She puts her hand on my knee. Always with the touching. Moms must know it’s our weakness as their kids, no matter how old we get—the one thing, other than seeing them cry, that can make us cave.
“He still thinks he’s signing everything over to you when he gets out of here. He’s building it up in his head, right now.” She touches my chin, making me look at her. Her fingers are cool.
“As far as he knows,” she adds softly, “you want to do this.”
I close my eyes. “I know, Mom.”
She lets her hand drop and picks up a magazine from the particleboard table, apparently standard-issue in waiting rooms. It’s silent for a while, except for the bubbling of the water cooler and occasional crinkle as she turns a page. I know she’s waiting, not reading.

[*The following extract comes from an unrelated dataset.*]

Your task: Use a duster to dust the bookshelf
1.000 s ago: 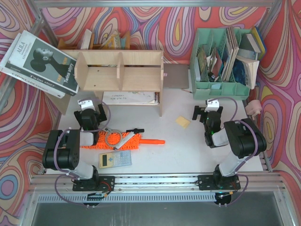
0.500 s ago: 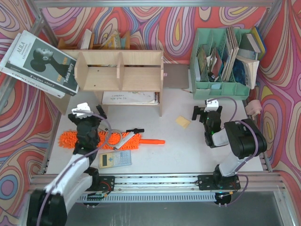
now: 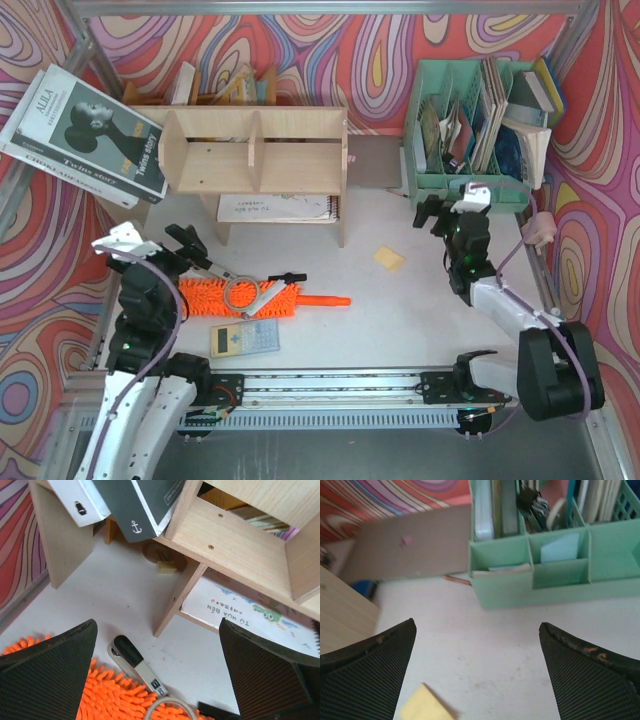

“We have it worked out, though,” I say after a minute, and she closes the magazine. “Dad didn’t officially name me the owner yet, or even the interim owner. Which means we’re not doing anything wrong letting Luka step in.”
I look at her. She nods, telling me to go on.
“Luka’s going to run things until Dad gets out of here, so he can see how great he’s doing and how much he loves it. Then we’ll tell him.” I let out a breath. Now it’s my turn to wait.
“If that’s what you want to do.” She opens up her magazine again.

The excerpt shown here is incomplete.